(What you need to do): For this exercise, repeat the records below exactly as written.

(Data provided):
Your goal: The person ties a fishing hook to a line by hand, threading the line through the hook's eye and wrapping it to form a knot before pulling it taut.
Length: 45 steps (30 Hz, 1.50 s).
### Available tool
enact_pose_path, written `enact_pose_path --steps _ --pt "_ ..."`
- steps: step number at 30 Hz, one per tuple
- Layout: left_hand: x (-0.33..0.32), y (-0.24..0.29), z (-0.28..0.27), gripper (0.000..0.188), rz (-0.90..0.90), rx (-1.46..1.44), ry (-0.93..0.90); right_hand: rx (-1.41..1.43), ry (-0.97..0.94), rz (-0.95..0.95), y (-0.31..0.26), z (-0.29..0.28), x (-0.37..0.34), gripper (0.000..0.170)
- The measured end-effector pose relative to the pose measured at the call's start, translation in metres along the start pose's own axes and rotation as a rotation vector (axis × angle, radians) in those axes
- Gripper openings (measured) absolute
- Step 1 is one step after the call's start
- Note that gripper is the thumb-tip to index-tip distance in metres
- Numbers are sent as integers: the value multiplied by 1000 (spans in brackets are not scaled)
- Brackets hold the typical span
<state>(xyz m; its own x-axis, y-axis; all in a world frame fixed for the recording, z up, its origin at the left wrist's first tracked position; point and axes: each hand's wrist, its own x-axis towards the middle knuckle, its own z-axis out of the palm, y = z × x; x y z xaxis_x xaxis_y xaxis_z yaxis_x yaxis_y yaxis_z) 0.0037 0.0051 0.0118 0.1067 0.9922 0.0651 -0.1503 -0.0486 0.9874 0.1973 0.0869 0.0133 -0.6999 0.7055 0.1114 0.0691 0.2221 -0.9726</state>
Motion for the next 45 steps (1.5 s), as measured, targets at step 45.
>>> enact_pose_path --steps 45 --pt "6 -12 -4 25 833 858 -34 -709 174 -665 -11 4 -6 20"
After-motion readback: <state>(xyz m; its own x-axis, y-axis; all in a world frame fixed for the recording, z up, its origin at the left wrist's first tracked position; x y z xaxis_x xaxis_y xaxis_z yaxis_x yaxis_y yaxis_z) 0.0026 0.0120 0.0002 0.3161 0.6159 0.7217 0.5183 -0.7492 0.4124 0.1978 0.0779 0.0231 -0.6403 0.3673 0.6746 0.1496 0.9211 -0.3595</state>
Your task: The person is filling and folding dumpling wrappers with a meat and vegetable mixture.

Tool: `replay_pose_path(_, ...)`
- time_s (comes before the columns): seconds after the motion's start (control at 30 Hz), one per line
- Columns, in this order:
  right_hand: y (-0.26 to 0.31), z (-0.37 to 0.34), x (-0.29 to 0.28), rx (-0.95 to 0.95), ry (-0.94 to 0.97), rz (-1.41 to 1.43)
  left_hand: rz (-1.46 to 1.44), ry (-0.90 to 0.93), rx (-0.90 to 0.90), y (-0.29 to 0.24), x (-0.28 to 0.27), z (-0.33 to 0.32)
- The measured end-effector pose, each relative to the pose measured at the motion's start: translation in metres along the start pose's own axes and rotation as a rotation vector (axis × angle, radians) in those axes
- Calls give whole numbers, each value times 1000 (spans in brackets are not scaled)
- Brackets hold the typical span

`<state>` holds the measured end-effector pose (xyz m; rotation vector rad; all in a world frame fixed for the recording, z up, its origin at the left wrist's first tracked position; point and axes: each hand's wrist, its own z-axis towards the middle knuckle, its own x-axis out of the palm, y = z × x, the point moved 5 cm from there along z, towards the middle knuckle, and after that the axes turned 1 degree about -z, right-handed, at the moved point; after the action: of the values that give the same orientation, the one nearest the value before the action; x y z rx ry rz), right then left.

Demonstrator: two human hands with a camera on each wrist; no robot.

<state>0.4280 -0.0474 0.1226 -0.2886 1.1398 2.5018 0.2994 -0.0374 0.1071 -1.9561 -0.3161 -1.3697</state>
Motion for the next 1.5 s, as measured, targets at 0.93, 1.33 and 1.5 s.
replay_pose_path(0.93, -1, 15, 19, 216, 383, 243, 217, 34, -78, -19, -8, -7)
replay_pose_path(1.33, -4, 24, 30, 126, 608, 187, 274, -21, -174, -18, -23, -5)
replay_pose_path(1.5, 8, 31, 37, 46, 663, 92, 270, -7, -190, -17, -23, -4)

(Written solution):
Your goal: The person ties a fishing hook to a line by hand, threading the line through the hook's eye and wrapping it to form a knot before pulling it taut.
Length: 45 steps (30 Hz, 1.50 s).
### Available tool
enact_pose_path, written `enact_pose_path --steps _ --pt "_ ..."`
- steps: step number at 30 Hz, one per tuple
- Layout: left_hand: x (-0.33..0.32), y (-0.24..0.29), z (-0.28..0.27), gripper (0.000..0.188), rz (-0.90..0.90), rx (-1.46..1.44), ry (-0.93..0.90); right_hand: rx (-1.41..1.43), ry (-0.97..0.94), rz (-0.95..0.95), y (-0.31..0.26), z (-0.29..0.28), x (-0.37..0.34), gripper (0.000..0.170)
- The measured end-effector pose relative to the pose measured at the call's start, translation in metres along the start pose's own axes and rotation as a rotation vector (axis × angle, radians) in those axes
- Gripper openings (measured) absolute
- Step 1 is one step after the call's start
- Note that gripper is the thumb-tip to index-tip distance in metres
- Numbers are sent as integers: the value multiplied by 1000 (spans in brackets are not scaled)
- Brackets hold the typical span
<state>(xyz m; its own x-axis, y-axis; all in a world frame fixed for the recording, z up, its origin at the left wrist's first tracked position; point and axes: each hand's wrist, its own x-axis towards the middle knuckle, its own z-axis out of the palm, y = z × x; x y z xaxis_x xaxis_y xaxis_z yaxis_x yaxis_y yaxis_z) 0.0037 0.0051 0.0118 0.1067 0.9922 0.0651 -0.1503 -0.0486 0.9874 0.1973 0.0869 0.0133 -0.6999 0.7055 0.1114 0.0691 0.2221 -0.9726</state>
Motion for the next 45 steps (1.5 s), as measured, targets at step 45.
>>> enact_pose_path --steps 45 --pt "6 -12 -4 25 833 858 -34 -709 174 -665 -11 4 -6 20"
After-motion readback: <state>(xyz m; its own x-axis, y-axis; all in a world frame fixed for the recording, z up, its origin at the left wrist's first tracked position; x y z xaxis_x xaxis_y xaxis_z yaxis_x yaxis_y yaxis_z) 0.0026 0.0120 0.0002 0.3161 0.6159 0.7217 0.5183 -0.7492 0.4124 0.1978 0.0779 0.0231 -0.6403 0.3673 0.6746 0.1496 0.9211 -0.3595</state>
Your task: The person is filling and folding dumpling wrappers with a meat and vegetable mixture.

Tool: `replay_pose_path(_, ...)`
- time_s (comes before the columns): seconds after the motion's start (control at 30 Hz), one per line
- Columns, in this order:
  right_hand: y (-0.26 to 0.31), z (-0.37 to 0.34), x (-0.29 to 0.28), rx (-0.95 to 0.95), ry (-0.94 to 0.97), rz (-1.41 to 1.43)
  left_hand: rz (-1.46 to 1.44), ry (-0.90 to 0.93), rx (-0.90 to 0.90), y (-0.29 to 0.24), x (-0.28 to 0.27), z (-0.33 to 0.32)
- The measured end-effector pose, each relative to the pose measured at the motion's start: translation in metres along the start pose's own axes and rotation as a rotation vector (axis × angle, radians) in those axes
- Calls give whole numbers, each value times 1000 (spans in brackets are not scaled)
- Brackets hold the typical span

`<state>` holds the measured end-effector pose (xyz m; rotation vector rad; all in a world frame fixed for the recording, z up, its origin at the left wrist's first tracked position; point and axes: each hand's wrist, its own z-axis towards the middle knuckle, its own x-axis out of the palm, y = z × x, the point moved 5 cm from there along z, towards the middle knuckle, and after that the axes turned 1 degree about -z, right-handed, at the moved point; after the action: of the values that give the same orientation, the one nearest the value before the action; x y z rx ry rz), right then left.

Demonstrator: two human hands with a camera on each wrist; no robot.

<state>0.4280 -0.0474 0.1226 -0.2886 1.1398 2.5018 0.2994 -0.0374 0.1071 -1.9561 -0.3161 -1.3697</state>
Motion for the next 1.5 s, as measured, targets at 0.93, 1.33 and 1.5 s.
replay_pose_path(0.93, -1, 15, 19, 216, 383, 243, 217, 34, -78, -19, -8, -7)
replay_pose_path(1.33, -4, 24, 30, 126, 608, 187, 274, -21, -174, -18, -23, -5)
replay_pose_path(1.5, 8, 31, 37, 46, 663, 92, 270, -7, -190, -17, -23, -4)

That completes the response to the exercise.